GIVEN DATA START

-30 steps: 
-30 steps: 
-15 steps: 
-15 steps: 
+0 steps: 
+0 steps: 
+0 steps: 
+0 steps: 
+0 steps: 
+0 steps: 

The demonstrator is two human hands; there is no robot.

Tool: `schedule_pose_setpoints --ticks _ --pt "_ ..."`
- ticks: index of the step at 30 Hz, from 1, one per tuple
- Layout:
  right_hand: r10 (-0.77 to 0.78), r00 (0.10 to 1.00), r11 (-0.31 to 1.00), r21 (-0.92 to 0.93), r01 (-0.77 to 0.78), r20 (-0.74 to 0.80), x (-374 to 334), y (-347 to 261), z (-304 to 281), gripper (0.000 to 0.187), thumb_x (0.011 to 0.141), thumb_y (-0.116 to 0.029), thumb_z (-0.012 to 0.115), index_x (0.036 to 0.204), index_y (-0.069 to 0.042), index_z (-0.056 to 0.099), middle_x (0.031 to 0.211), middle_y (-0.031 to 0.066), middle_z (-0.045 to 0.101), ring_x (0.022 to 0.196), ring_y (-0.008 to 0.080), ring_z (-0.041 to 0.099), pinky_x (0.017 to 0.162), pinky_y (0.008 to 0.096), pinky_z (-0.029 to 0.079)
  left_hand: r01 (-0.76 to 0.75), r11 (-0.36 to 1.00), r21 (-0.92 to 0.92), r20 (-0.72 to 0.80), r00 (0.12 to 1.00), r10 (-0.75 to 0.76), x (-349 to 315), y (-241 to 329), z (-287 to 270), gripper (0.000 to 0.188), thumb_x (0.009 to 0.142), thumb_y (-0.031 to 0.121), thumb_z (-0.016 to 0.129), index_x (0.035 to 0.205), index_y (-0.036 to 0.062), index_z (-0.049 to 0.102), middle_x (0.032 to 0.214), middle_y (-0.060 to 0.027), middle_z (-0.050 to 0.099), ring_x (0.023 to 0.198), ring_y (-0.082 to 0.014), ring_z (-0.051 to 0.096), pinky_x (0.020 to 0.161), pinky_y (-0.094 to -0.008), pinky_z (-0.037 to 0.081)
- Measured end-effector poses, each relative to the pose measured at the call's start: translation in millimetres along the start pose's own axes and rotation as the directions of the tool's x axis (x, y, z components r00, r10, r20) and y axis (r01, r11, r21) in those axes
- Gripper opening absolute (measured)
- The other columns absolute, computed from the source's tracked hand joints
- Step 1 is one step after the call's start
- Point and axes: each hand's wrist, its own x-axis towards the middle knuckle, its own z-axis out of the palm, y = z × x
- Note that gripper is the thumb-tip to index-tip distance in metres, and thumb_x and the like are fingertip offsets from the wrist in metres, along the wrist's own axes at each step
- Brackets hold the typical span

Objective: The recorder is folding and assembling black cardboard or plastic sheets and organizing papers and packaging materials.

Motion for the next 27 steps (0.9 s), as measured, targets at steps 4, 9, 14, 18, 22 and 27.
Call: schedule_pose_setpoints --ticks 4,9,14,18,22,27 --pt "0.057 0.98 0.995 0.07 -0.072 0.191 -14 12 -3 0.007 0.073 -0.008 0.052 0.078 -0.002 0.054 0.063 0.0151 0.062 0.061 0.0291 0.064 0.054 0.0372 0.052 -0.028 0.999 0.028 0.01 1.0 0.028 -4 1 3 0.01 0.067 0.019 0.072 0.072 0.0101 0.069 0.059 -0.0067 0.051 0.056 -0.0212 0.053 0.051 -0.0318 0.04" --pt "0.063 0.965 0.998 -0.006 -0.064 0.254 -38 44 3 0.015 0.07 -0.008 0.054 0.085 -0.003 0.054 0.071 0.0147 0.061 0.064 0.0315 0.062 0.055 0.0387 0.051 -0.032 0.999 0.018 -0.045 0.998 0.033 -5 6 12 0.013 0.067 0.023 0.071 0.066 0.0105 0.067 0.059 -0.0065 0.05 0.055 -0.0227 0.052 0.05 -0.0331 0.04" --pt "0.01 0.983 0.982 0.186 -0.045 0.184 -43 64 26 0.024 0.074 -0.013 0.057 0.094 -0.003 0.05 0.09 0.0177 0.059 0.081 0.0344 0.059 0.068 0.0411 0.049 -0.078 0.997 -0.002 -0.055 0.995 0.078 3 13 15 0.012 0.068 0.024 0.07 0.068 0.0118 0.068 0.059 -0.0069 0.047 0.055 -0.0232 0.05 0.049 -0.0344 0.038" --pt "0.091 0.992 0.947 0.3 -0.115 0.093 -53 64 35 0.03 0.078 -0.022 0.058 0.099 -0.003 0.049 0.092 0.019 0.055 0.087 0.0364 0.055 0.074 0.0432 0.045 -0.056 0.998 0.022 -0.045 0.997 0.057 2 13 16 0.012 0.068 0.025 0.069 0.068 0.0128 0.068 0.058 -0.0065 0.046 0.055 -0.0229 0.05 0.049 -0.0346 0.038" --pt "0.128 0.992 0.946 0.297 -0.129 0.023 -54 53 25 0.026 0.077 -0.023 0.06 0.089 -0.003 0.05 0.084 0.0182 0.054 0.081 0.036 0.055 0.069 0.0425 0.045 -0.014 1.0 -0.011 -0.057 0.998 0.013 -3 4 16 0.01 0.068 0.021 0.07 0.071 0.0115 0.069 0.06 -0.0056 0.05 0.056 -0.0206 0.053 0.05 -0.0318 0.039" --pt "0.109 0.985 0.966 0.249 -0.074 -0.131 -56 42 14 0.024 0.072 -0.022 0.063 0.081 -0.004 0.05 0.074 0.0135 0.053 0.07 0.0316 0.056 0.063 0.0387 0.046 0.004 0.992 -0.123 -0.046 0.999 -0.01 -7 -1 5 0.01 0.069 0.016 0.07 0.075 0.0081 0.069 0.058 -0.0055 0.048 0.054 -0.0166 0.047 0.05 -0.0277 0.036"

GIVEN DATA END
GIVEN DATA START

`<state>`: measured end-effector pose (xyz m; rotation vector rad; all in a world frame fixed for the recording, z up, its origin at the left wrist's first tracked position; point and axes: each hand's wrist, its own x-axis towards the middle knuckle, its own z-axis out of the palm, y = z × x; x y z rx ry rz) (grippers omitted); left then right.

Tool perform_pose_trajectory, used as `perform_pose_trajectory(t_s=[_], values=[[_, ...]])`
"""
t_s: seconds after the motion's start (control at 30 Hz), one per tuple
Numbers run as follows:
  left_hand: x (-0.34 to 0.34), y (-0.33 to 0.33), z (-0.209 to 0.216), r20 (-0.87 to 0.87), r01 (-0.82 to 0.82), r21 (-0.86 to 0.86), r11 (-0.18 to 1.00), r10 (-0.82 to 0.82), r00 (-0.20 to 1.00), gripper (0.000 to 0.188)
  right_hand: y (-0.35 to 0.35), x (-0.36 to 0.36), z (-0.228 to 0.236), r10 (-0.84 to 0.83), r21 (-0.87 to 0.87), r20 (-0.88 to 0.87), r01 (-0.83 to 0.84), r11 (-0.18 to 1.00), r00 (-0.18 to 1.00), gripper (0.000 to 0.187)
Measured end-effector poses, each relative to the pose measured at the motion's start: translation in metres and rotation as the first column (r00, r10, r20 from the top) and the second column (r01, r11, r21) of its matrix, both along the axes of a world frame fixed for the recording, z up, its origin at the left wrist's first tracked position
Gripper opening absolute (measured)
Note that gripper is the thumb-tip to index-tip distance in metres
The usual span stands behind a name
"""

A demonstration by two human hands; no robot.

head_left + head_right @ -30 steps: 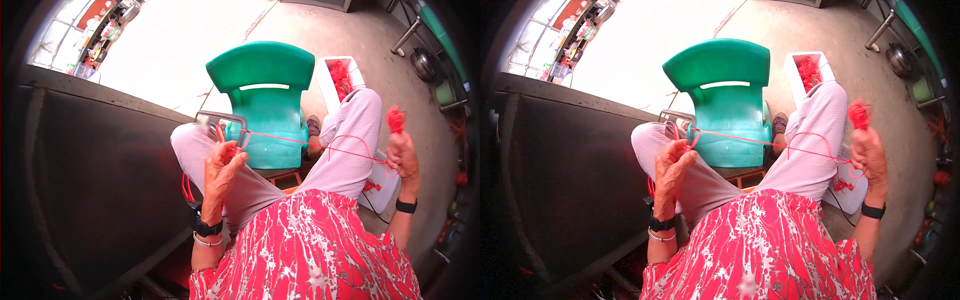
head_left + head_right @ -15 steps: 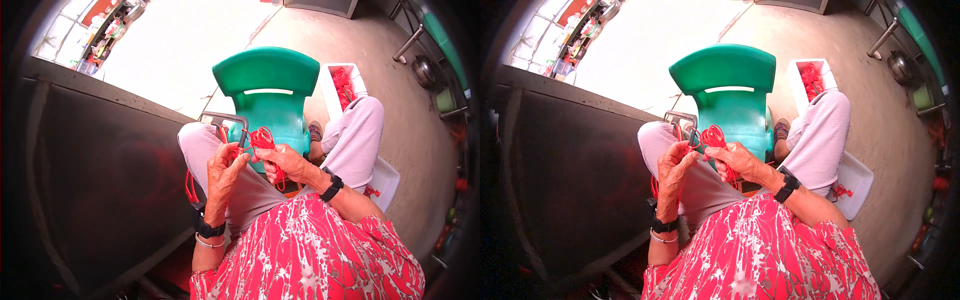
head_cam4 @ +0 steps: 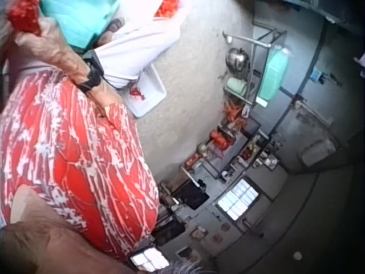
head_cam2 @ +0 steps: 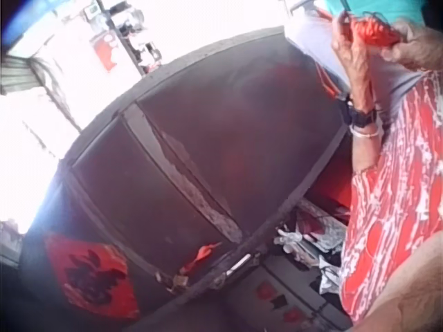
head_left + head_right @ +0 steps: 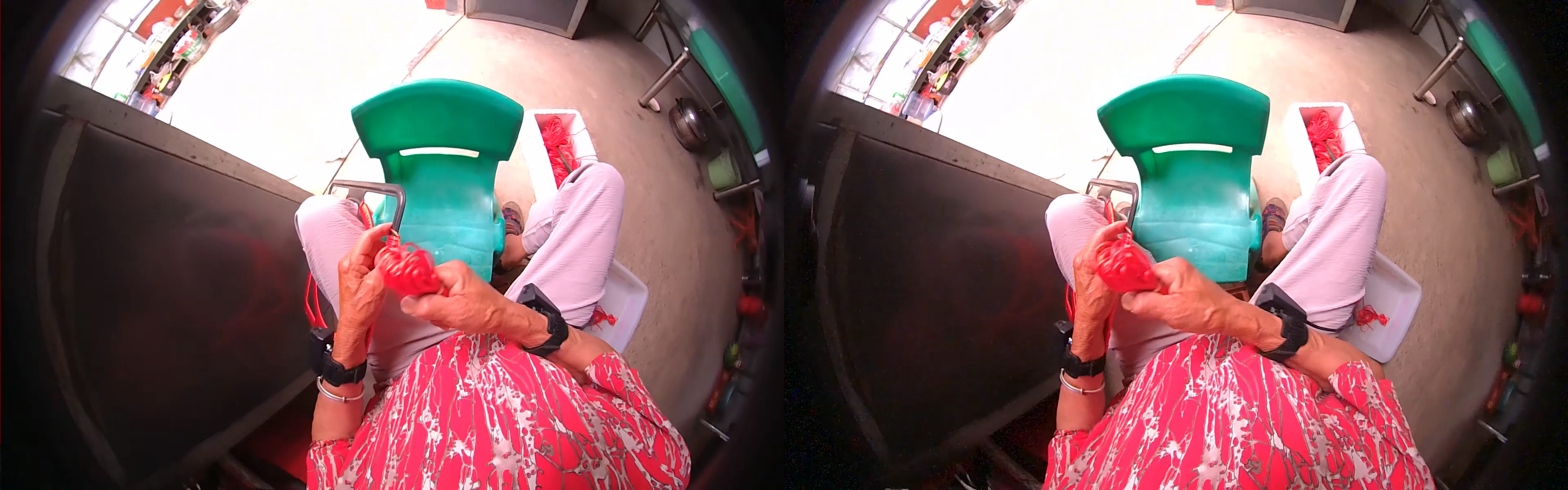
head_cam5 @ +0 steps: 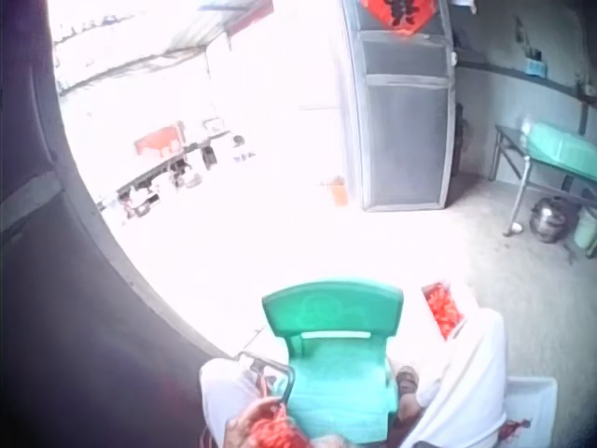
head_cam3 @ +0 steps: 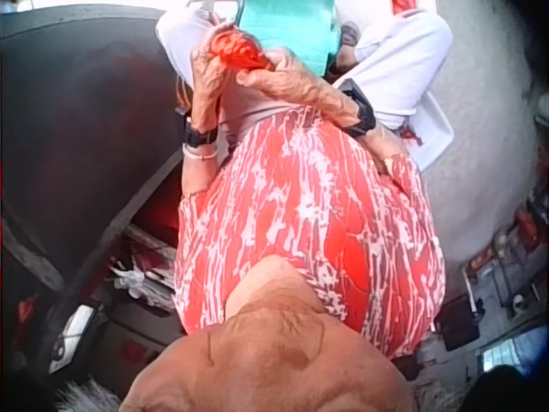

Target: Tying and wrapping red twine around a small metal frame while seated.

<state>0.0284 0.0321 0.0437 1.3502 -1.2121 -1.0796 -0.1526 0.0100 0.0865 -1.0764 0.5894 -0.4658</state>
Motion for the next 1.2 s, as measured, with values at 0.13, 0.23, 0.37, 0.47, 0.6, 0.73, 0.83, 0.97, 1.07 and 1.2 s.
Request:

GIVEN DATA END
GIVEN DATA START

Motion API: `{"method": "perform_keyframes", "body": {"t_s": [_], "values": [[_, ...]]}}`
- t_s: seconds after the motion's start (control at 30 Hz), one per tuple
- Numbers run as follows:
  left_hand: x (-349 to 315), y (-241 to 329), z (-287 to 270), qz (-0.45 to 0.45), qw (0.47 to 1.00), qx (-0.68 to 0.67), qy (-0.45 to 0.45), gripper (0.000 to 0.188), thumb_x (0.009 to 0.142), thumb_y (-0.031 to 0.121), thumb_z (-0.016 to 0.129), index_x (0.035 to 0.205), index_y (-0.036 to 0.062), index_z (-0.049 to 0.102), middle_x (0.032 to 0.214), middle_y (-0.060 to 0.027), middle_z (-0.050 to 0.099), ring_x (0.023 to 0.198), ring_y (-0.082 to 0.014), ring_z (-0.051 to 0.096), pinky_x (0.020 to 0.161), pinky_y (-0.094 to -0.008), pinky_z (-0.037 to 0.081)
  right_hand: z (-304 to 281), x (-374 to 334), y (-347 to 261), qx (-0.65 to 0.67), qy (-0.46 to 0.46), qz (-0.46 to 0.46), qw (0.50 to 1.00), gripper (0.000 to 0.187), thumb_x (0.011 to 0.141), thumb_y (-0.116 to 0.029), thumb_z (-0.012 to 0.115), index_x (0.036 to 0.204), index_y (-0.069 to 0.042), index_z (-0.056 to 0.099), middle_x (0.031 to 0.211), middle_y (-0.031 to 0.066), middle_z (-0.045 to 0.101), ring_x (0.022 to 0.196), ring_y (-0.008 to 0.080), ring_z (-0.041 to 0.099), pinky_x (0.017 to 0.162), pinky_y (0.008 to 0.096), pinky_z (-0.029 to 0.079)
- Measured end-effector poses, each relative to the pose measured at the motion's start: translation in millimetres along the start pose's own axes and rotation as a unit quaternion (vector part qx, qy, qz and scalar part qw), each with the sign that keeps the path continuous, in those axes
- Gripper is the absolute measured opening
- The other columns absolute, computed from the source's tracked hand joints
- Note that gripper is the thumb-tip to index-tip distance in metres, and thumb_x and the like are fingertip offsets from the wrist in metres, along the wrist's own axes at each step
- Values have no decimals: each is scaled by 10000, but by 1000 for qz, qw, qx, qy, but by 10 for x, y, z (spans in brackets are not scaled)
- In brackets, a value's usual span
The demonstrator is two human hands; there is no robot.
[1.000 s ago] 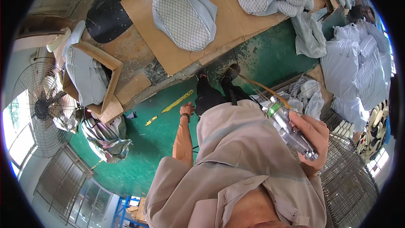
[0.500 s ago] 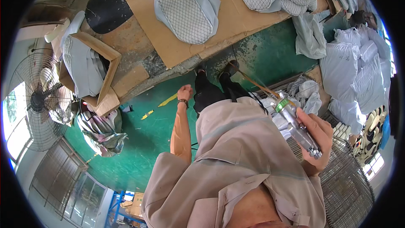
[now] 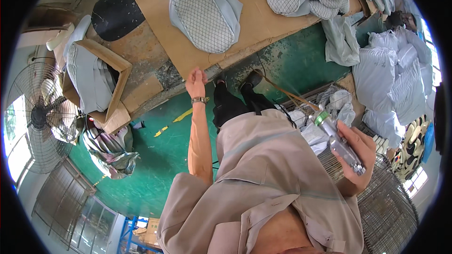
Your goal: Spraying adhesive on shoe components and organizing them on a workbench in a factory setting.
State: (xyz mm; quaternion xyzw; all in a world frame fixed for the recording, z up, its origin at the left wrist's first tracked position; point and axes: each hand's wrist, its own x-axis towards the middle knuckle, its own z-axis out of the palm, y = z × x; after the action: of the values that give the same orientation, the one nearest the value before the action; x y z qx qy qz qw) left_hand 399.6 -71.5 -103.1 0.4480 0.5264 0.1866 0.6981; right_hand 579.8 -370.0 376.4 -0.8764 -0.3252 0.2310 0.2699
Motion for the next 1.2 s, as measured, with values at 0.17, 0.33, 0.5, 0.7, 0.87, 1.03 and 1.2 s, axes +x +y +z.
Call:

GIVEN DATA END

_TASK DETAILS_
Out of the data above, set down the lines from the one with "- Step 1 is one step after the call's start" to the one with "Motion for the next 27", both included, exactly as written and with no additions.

_WRITTEN RESPONSE_
- Step 1 is one step after the call's start
- Point and axes: each hand's wrist, its own x-axis towards the middle knuckle, its own z-axis out of the palm, y = z × x
- Note that gripper is the thumb-tip to index-tip distance in metres, and thumb_x and the like are fingertip offsets from the wrist in metres, along the wrist's own axes at each step
- Brackets hold the typical span

Objective: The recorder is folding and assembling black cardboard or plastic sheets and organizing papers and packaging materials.

Motion for the next 27 steps (0.9 s), as measured, targets at steps 4, 9, 14, 18, 22 and 27.

This exercise has been fully answered.